Learn, Check, Test -- Security Testing Using Automata Learning and Model Checking
Stefan Marksteiner, Mikael Sjödin, Marjan Sirjani
TL;DR
A flexible and scalable method for formal verification of communication protocols that combines active automata learning with model checking to enable rigorous security analysis of black-box protocol implementations is proposed.
Abstract
Security verification of communication protocols in industrial and safety-critical systems is challenging because implementations are often proprietary, accessible only as black boxes, and too complex for manual modeling. As a result, existing security testing approaches usually depend on incomplete test suites and/or require labor-intensive modeling, limiting coverage, scalability, and trust. This paper addresses the problem of systematically verifying protocol security-properties without access to internal system models.
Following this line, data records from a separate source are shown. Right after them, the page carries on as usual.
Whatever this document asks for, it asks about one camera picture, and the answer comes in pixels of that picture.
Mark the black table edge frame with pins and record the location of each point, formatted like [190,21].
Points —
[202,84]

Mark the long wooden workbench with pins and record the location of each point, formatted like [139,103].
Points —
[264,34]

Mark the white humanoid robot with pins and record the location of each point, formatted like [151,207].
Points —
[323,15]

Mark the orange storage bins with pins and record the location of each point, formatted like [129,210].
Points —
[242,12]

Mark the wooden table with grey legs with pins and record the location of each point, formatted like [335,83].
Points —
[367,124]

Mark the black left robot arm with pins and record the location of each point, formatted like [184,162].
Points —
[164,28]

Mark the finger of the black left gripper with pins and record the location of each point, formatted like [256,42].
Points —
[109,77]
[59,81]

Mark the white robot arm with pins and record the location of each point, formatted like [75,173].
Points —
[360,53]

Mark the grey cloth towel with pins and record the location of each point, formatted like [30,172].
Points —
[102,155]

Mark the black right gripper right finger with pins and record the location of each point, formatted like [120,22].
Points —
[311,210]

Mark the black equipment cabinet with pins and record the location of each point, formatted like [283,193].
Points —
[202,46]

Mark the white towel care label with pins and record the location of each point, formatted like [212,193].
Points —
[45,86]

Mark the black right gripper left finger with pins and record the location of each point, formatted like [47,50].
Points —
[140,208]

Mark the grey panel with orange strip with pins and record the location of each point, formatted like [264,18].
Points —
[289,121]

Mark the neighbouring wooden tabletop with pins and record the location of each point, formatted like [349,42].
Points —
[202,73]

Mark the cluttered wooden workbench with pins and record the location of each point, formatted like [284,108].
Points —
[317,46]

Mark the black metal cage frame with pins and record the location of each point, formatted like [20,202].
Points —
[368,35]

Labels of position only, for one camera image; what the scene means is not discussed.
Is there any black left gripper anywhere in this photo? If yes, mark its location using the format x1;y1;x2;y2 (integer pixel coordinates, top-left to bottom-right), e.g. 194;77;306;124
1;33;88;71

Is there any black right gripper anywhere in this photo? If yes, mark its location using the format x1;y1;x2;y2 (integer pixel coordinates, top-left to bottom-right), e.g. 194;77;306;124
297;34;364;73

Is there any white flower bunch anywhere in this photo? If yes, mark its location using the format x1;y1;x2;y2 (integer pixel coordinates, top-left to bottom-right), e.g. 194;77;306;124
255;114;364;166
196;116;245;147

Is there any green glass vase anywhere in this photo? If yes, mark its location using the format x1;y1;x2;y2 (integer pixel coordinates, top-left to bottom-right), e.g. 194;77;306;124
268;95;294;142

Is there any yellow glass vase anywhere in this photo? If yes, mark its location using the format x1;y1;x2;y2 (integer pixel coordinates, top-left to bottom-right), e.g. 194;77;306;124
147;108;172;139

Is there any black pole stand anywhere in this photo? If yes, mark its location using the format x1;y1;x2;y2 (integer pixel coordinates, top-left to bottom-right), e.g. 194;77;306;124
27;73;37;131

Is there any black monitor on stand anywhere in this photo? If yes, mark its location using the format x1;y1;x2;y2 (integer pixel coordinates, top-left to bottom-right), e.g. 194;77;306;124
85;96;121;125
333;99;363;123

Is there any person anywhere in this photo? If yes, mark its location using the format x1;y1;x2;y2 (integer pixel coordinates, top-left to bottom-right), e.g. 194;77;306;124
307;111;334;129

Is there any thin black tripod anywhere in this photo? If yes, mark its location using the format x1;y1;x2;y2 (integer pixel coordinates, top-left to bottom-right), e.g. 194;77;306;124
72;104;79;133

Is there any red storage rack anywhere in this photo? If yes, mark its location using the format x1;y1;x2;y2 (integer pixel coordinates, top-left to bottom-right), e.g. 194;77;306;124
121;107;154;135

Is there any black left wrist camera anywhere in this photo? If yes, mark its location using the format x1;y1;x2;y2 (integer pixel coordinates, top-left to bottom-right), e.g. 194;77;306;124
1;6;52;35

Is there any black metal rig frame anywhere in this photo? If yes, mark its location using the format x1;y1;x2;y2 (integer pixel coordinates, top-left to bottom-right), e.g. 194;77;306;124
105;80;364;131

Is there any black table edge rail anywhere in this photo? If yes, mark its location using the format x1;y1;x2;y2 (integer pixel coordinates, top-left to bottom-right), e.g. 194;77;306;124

We propose a flexible and scalable method for formal verification of communication protocols that combines active automata learning with model checking to enable rigorous security analysis of black-box protocol implementations. The key contributions include: (i) a method for augmenting learned protocol models with security-relevant propositions, (ii) a fully automated transformation pipeline from learned models to model-checking artifacts, (iii) reusable, generic security property templates that are instantiated in protocol-specific models, and (iv) empirical validation through case studies demonstrating applicability in different protocols and domains. The results show that the approach enables scalable and systematic discovery of security vulnerabilities in black-box systems while reducing modeling effort and improving automation compared with traditional verification workflows.